#### PROBLEM TO SOLVE:
From the data below, return the exact lines starting at the line containing "tool: xyz 0 0 0 rpy -21.98 -31.23 127.13" and ending at the line containing "joint 4: xyz -0.1302", both included, and nothing else.

#### INPUT MATERIAL:
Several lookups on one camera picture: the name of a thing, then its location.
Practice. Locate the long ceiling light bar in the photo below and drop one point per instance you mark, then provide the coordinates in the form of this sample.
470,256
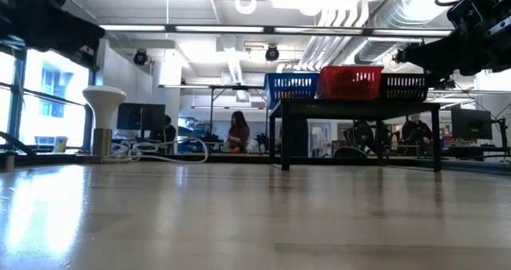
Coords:
279,29

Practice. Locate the black computer monitor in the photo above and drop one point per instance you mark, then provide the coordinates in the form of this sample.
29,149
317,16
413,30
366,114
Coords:
471,124
139,116

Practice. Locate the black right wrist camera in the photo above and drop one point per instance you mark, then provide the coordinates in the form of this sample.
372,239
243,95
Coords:
465,12

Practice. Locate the small yellow container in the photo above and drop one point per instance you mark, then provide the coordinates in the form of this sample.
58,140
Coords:
60,144

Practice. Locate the bright window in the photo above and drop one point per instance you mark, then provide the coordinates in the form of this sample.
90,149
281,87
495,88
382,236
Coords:
52,102

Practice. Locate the black metal frame stand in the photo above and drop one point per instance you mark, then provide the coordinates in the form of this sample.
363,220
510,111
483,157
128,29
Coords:
239,88

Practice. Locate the black chair back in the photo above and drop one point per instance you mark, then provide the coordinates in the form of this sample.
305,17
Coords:
349,152

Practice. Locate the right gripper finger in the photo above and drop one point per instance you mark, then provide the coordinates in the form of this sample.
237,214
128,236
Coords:
427,56

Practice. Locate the black ceiling spotlight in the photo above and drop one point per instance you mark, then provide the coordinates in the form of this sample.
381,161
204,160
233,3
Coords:
140,57
272,53

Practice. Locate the person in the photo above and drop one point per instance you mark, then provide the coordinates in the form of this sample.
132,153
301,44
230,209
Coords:
165,132
367,134
417,130
238,132

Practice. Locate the red plastic basket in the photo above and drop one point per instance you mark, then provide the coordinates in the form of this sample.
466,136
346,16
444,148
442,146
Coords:
349,82

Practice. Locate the white mushroom lamp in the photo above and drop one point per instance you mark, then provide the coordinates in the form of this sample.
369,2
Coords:
104,110

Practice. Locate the small white object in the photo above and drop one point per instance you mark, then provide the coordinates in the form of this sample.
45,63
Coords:
252,146

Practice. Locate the black mesh shelf riser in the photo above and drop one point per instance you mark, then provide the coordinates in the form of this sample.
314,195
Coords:
339,110

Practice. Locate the black plastic bin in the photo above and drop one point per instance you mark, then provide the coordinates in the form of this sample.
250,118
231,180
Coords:
403,87

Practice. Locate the dark blue flat board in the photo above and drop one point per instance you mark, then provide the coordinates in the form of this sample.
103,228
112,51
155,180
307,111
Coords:
475,167

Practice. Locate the blue plastic basket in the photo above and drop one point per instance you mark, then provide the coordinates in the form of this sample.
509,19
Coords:
291,88

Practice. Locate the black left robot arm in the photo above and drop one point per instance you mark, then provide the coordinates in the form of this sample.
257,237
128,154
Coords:
44,26

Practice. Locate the black ceiling light cluster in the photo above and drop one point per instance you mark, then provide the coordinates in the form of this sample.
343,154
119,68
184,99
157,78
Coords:
399,56

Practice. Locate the silver ventilation duct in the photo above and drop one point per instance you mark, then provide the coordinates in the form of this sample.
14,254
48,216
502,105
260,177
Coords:
399,14

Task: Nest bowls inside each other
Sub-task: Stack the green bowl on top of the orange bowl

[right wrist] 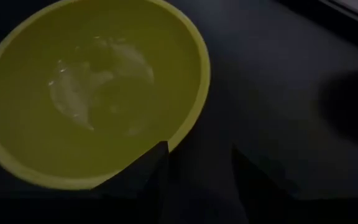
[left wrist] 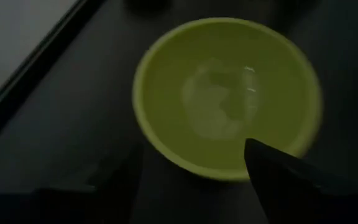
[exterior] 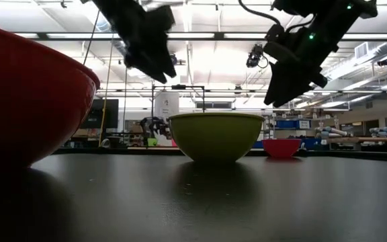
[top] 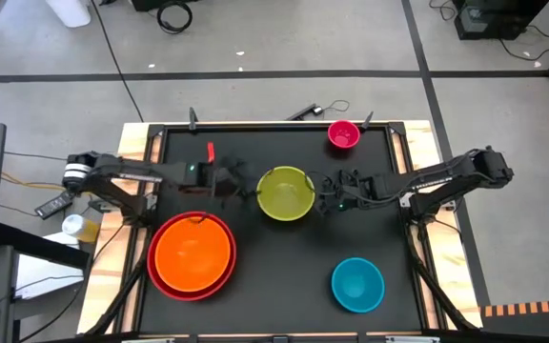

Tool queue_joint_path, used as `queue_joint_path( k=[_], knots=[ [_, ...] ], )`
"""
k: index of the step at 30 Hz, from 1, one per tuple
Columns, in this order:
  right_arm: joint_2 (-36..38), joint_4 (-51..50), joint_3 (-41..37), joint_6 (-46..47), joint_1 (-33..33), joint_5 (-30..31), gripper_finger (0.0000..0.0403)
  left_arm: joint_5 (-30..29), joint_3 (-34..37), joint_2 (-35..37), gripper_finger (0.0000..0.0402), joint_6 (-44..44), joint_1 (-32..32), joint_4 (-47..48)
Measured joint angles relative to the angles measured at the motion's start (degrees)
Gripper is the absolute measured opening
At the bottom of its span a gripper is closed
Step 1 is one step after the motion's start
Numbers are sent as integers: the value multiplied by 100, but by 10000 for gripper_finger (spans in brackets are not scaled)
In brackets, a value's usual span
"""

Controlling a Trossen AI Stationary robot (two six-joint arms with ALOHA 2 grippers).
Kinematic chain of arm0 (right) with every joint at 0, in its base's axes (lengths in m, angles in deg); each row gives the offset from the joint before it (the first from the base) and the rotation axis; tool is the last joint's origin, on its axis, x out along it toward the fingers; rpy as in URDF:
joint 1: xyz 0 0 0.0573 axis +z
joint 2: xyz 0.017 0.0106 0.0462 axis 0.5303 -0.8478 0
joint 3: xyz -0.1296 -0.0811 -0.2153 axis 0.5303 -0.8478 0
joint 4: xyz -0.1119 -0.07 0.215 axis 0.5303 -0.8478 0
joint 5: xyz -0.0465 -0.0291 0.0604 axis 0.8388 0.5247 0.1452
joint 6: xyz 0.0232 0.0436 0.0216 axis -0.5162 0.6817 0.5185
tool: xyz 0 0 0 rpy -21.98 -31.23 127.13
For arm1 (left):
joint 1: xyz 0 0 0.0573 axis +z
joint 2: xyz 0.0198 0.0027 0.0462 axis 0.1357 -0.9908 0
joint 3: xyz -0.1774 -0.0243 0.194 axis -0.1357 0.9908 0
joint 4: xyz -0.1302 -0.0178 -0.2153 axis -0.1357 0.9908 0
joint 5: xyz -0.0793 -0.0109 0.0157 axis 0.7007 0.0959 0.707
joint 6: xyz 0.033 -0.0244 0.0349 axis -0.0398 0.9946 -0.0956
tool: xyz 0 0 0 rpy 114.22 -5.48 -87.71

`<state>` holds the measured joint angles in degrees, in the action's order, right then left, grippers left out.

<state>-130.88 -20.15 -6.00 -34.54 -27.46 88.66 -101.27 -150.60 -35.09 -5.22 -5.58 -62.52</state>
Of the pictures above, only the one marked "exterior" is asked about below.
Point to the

#### EXPECTED OUTPUT:
tool: xyz 0 0 0 rpy -21.98 -31.23 127.13
For arm1 (left):
joint 1: xyz 0 0 0.0573 axis +z
joint 2: xyz 0.0198 0.0027 0.0462 axis 0.1357 -0.9908 0
joint 3: xyz -0.1774 -0.0243 0.194 axis -0.1357 0.9908 0
joint 4: xyz -0.1302 -0.0178 -0.2153 axis -0.1357 0.9908 0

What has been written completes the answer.